Each staff member had an opportunity to don protective clothing, enter the zippered tent, choose a preferred music playlist, select their lighting, and “let it all out” by splattering paint anywhere on the provided canvas. The Splatter Paint Tent provided a safe place for staff to shut the world out for a few moments and splatter some paint as gently or as forcefully as they wished. The Splatter Paint Tent culminated in a paper mosaic, comprised of 26 individual 6-foot-wide canvases painted by the CVICU staff, which was a visual representation of both the people and the physical expressions of catharsis from the CVICU.
The need for this type of release is ongoing, so the Splatter Paint Tent continues to travel to different units across the Houston Methodist system.
Choir
The Houston Methodist Singers, an all-employee choir, offers employees at four of the Houston Methodist hospitals the opportunity to come together for fellowship and music making. Now with over 80 members, the choir meets on a regular basis, performing at major sporting events (like Houston Astros’ games) and internal hospital events (like layperson minister celebrations and Martin Luther King Jr. Day).

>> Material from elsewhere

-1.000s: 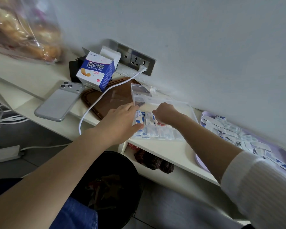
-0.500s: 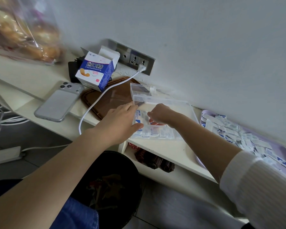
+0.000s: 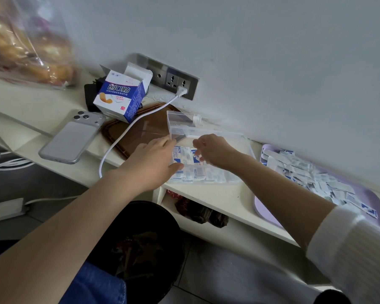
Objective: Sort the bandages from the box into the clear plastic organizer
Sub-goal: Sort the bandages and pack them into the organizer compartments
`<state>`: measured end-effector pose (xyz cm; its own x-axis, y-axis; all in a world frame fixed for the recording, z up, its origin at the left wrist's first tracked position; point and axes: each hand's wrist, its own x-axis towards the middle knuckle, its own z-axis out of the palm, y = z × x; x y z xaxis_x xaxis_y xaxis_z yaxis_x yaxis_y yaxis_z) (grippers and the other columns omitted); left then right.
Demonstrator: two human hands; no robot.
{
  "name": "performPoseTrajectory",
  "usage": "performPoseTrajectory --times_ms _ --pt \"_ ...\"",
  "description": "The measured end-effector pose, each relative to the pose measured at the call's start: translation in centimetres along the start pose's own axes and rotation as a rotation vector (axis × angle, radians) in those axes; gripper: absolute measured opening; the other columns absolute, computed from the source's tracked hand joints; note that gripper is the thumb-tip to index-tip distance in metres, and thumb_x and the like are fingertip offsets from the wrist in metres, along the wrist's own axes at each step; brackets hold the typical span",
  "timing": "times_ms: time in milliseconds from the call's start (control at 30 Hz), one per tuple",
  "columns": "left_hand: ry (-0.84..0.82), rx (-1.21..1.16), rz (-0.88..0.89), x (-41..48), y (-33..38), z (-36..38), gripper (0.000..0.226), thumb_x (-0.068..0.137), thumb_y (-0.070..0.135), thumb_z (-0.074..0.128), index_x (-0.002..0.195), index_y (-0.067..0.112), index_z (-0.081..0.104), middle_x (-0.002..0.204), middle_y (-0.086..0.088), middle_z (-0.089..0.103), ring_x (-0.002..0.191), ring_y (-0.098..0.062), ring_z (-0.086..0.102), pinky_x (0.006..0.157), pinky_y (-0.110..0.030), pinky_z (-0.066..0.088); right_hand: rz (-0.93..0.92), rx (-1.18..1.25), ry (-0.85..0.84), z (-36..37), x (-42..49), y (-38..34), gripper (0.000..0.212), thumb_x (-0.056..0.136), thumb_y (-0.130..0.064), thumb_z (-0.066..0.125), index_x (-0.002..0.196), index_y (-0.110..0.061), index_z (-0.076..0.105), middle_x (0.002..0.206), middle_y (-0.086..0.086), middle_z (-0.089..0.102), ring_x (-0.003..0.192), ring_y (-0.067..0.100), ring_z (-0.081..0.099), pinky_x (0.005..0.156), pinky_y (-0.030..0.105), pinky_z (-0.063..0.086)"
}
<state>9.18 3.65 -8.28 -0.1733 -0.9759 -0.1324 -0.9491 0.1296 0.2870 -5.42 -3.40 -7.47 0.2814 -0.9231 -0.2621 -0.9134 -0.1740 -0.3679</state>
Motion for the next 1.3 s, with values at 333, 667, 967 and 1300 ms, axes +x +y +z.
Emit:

Interestingly, almost 90% of the choir’s members have never been part of a formal music-making group before. The choir brings together people from different departments and hospitals across the system who would not otherwise have an opportunity to interact and make connections.
Artful Moments
Every Friday at noon, CPAM offers 15-minute virtual presentations called Artful Moments on Microsoft Teams. These short meetings give any Houston Methodist employee a moment to focus on art, relax, and think about something outside their day-to-day work. CPAM staff hosts these meetings and offer activities for employees to color, interact, or listen to music, prompting them to include art in their weekly routine. Activities range from collaborative drawing on Teams’ built-in whiteboard application to listening to a thrilling tale of an artist’s life to an interactive chat with our in-house pianists where participants can request their favorite songs.
Family Art Experiences
CPAM also recognizes that employees’ family units can be affected by the unique stressors of working in healthcare. In support of providing holistic wellbeing resources, CPAM creates annual opportunities for families to engage with the arts and reflect on challenges. For example, during COVID-19, CPAM worked with author and illustrator LeUyen Pham for a live reading of Outside, Inside.

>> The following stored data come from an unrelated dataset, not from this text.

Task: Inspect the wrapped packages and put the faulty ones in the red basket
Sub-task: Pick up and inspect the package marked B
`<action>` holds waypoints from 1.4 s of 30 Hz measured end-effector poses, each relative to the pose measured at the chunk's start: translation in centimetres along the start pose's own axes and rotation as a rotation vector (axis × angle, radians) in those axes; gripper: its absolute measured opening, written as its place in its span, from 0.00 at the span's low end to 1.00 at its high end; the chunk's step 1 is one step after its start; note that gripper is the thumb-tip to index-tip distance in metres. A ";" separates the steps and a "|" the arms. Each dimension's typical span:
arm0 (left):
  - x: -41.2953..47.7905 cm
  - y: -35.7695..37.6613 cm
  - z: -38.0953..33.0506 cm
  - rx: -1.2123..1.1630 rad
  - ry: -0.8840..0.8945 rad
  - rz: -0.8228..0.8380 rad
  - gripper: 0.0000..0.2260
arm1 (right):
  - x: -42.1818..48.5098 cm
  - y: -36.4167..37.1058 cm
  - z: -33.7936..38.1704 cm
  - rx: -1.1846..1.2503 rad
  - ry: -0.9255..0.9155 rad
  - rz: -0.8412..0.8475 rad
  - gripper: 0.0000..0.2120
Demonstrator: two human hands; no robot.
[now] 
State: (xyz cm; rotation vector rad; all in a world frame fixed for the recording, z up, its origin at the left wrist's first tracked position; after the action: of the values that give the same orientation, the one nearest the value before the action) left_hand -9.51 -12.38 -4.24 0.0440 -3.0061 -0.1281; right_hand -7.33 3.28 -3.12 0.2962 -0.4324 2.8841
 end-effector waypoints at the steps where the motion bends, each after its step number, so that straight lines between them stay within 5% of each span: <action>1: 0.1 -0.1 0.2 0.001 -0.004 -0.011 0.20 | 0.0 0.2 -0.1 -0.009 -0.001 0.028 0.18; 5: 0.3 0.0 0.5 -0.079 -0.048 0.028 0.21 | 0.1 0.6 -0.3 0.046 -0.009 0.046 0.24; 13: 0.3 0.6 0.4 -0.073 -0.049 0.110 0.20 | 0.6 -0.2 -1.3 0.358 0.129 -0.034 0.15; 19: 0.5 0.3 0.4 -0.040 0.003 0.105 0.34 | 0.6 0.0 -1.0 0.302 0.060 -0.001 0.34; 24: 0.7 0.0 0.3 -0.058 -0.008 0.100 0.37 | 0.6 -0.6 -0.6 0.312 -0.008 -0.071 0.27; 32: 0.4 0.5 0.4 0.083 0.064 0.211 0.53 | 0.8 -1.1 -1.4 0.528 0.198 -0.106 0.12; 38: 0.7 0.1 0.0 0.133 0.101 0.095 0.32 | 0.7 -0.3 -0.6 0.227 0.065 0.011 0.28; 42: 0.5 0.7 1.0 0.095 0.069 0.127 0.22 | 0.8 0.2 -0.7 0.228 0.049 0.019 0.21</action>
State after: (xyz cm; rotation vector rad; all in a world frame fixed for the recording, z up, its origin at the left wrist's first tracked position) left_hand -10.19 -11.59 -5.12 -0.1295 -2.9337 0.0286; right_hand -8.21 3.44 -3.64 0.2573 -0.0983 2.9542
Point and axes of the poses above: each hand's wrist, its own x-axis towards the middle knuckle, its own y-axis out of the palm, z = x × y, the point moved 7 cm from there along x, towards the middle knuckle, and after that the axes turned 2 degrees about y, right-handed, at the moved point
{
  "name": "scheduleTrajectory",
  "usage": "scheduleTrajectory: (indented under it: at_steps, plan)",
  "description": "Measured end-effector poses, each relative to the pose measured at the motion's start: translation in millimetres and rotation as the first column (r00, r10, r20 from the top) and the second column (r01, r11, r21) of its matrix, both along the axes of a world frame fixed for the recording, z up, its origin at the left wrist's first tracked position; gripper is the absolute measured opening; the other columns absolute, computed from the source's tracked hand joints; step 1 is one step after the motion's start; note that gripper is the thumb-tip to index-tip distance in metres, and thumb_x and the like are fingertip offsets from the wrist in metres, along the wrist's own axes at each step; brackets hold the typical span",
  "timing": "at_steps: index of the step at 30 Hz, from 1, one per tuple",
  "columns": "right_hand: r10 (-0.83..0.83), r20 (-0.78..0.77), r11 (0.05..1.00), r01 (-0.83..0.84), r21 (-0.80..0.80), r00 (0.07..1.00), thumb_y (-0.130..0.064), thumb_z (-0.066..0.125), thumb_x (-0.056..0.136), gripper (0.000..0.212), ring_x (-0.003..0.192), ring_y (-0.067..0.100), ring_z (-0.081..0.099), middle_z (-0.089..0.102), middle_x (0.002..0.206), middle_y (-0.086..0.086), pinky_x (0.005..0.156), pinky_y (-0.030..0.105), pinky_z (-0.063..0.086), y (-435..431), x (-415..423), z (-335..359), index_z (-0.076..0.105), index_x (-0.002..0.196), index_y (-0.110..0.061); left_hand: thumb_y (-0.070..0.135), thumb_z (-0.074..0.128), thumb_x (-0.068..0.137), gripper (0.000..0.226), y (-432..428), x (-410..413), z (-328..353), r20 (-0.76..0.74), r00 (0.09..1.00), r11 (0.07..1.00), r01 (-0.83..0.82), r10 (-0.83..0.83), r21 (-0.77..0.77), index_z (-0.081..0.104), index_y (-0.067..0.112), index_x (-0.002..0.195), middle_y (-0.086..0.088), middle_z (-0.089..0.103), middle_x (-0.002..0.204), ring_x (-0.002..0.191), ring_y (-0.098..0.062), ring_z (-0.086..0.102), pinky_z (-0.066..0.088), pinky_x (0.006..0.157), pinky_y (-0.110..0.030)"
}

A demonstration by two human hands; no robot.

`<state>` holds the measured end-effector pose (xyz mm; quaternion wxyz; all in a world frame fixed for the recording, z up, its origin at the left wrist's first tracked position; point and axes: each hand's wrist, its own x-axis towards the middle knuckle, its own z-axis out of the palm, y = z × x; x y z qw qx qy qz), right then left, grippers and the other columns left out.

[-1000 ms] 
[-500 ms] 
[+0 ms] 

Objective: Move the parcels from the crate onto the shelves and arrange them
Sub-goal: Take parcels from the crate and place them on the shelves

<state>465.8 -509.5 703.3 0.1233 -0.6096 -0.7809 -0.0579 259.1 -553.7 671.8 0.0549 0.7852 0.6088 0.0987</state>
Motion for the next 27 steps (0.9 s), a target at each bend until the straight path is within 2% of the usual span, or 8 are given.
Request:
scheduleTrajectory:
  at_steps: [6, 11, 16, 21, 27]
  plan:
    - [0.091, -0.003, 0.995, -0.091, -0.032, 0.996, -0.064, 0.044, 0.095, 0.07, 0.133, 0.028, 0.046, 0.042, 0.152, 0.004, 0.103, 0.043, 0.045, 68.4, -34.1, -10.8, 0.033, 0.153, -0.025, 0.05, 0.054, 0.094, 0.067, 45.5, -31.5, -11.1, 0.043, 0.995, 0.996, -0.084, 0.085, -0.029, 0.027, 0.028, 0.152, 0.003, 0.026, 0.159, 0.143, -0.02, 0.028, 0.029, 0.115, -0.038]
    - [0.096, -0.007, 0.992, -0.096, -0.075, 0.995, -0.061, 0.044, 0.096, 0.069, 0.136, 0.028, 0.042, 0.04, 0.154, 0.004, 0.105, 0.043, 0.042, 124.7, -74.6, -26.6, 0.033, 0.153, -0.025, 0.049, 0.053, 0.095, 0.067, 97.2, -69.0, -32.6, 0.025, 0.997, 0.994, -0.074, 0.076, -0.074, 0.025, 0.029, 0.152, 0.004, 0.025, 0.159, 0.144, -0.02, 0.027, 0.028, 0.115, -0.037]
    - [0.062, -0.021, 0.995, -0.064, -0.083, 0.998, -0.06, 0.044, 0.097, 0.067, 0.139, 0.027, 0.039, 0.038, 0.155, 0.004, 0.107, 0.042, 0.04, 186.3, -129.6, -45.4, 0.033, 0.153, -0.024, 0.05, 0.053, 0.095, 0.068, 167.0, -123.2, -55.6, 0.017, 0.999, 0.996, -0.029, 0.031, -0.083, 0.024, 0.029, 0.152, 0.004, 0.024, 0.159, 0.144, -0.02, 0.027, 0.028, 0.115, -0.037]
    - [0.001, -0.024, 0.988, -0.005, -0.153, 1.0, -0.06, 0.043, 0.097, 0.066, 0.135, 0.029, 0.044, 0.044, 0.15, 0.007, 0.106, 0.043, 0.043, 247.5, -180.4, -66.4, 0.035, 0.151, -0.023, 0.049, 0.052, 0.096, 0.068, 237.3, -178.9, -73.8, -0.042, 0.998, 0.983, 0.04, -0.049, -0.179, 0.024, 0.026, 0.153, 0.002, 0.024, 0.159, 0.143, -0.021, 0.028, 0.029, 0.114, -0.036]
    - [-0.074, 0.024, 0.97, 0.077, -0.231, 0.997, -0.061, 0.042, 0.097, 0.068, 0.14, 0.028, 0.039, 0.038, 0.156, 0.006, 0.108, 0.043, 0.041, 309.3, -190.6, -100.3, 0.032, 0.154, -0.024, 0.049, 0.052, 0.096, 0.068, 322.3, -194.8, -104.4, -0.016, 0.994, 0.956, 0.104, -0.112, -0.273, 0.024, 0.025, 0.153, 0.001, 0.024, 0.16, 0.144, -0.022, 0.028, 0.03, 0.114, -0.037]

This book explains that, for the safety of communities during the pandemic, most people were advised to stay home as much as possible, while front-line workers were encouraged to continue working outside. CPAM led a discussion about how it felt if a parent or guardian had to go to work but a child wasn’t allowed to go to school. The event, hosted by physician leadership, also included a family-oriented art therapy activity that served as a bridge between employees’ home lives and their work, perhaps deepening their connection to the organization.

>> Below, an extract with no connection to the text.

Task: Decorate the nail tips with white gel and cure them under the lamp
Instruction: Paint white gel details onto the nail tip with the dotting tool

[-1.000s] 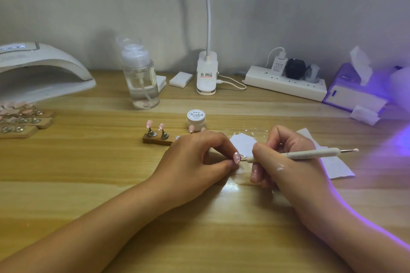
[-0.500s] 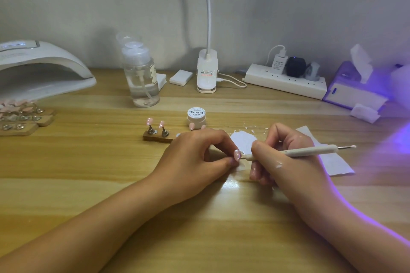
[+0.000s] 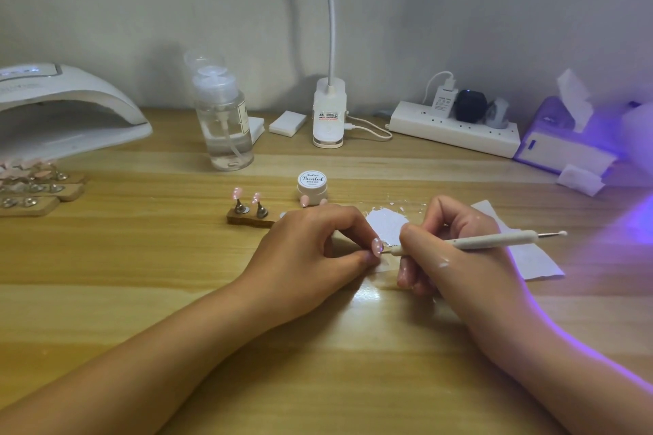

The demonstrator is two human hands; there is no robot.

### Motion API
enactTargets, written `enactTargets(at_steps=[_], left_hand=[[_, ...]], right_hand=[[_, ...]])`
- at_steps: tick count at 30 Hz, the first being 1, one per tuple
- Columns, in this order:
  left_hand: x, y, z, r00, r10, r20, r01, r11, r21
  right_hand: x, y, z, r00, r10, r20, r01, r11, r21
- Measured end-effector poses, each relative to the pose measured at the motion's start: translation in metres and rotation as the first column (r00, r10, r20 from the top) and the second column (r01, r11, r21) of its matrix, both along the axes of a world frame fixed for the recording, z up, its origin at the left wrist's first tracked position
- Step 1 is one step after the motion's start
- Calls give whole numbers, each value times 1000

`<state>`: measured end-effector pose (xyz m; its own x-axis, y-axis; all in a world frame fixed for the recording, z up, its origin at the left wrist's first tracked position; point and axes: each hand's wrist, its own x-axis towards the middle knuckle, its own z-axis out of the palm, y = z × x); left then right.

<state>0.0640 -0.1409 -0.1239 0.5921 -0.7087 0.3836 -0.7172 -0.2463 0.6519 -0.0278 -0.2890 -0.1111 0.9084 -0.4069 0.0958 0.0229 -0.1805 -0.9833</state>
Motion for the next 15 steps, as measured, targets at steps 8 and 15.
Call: enactTargets(at_steps=[8, 15], left_hand=[[-3, 0, 2, 1000, 6, -18, -6, 1000, -10], [-4, 0, 4, 1000, -4, 0, 4, 1000, -24]], right_hand=[[1, -1, -2, 1000, -4, -14, 4, 1000, -8], [1, 0, -1, 1000, -3, -13, 3, 1000, -2]])
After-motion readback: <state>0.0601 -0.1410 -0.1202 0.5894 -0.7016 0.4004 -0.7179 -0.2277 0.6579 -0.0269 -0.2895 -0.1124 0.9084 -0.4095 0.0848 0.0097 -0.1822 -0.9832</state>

Collaborative Art Projects
Employees are regularly invited to participate in the arts and express their contribution to the healing environment at Houston Methodist. Collaborative art projects are systemwide efforts allowing each hospital to create their own unique works of art using the same processes, resulting in replica works of art that tell the story of each hospital. “Writing Our History” is an interactive art piece created by Houston Methodist employees marking the one-year anniversary of caring for our community throughout COVID-19. The piece was designed by local artist Marlo Saucedo and is composed of individually signed names of employees at Houston Methodist. At first glance, a viewer sees the figures of healthcare workers, but upon closer inspection each figure is composed of the names of those who contributed to the hospital that year. Additionally, the butterfly, “Metamorphosis,” shows how Houston Methodist employees grew in 2020. Responses were encapsulated in a stained-glass butterfly handcrafted by local artist Melissa Aytenfisu in partnership with the Museum of Fine Arts, Houston. As one views the butterfly, the light resiliently shines through it, reflecting the enduring spirit of the Houston Methodist community. Each hospital has its own butterfly on display to depict employees’ different responses while also emphasizing their unified intentions.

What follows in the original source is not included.